— ASSIGNMENT —
A copy of the listing below is needed, exact in every line and without images.
(DATASET CONTENT begins)
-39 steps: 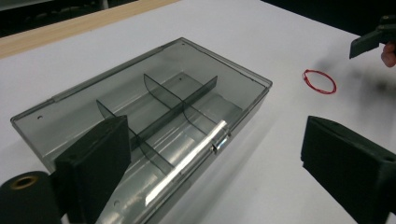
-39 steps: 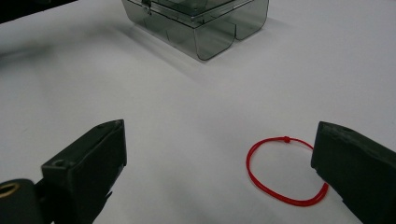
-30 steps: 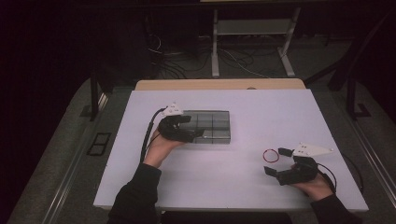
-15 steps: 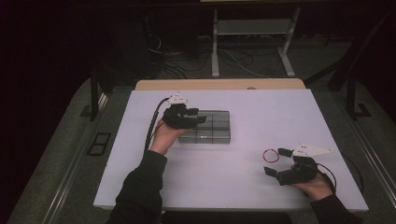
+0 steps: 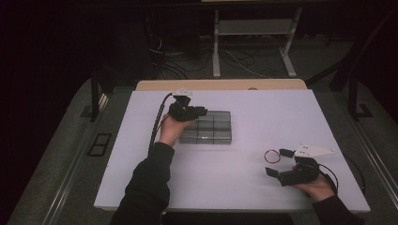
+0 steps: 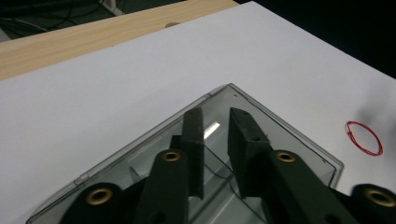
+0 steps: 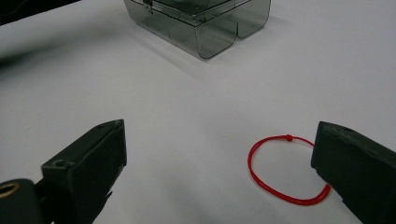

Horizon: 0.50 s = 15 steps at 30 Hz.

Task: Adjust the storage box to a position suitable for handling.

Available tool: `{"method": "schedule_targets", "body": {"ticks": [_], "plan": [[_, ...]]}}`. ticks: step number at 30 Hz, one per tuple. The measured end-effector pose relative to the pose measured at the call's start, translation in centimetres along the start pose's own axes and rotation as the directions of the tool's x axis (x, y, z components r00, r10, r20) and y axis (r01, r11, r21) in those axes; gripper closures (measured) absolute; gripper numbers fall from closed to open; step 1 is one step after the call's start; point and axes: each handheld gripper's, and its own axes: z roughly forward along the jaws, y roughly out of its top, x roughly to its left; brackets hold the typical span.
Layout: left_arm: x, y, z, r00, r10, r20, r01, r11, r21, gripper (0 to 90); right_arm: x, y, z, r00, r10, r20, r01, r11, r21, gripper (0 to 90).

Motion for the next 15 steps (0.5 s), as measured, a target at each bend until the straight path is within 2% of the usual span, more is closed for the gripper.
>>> {"method": "schedule_targets", "body": {"ticks": [2, 8, 15], "plan": [[0.3, 0.1, 0.4, 0.9999, 0.002, -0.010, -0.002, 0.9998, 0.018, 79.4, 0.0, 0.0, 0.0, 1.0000, -0.001, 0.001, 0.001, 1.000, -0.001, 3.1], [1.1, 0.3, 1.4, 0.9996, -0.026, -0.009, 0.027, 0.9990, 0.037, 89.3, 0.0, 0.0, 0.0, 1.0000, -0.002, 0.000, 0.002, 1.000, -0.001, 3.1], [1.7, 1.3, 2.6, 0.9988, -0.035, -0.035, 0.038, 0.9962, 0.078, 89.5, -0.1, 0.0, 0.0, 1.0000, -0.002, 0.002, 0.002, 1.000, -0.001, 3.1]]}}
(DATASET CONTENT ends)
— REPLY —
-39 steps: 
-39 steps: 
-30 steps: 
-15 steps: 
+0 steps: 
+0 steps: 
+0 steps: 

Horizon: 0.50 s = 15 steps at 30 Hz.

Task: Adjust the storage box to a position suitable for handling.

Available tool: `{"method": "schedule_targets", "body": {"ticks": [_], "plan": [[_, ...]]}}`. ticks: step number at 30 Hz, one per tuple. The measured end-effector pose relative to the pose measured at the call's start, translation in centimetres along the start pose's own axes and rotation as the directions of the tool's x axis (x, y, z components r00, r10, r20) and y axis (r01, r11, r21) in those axes; gripper closures (measured) absolute; gripper numbers fall from closed to open; step 1 is one step after the call's start; point and axes: each handheld gripper's, and its own axes: z roughly forward along the jaws, y roughly out of its top, x roughly to its left; brackets hold the typical span.
Layout: left_arm: x, y, z, r00, r10, r20, r01, r11, r21, gripper (0 to 90); right_arm: x, y, z, r00, r10, r20, r01, r11, r21, gripper (0 to 90).

Motion for the next 15 steps (0.5 s), as measured, a target at each bend until the straight path is within 2% of the usual span, more is closed for the gripper.
>>> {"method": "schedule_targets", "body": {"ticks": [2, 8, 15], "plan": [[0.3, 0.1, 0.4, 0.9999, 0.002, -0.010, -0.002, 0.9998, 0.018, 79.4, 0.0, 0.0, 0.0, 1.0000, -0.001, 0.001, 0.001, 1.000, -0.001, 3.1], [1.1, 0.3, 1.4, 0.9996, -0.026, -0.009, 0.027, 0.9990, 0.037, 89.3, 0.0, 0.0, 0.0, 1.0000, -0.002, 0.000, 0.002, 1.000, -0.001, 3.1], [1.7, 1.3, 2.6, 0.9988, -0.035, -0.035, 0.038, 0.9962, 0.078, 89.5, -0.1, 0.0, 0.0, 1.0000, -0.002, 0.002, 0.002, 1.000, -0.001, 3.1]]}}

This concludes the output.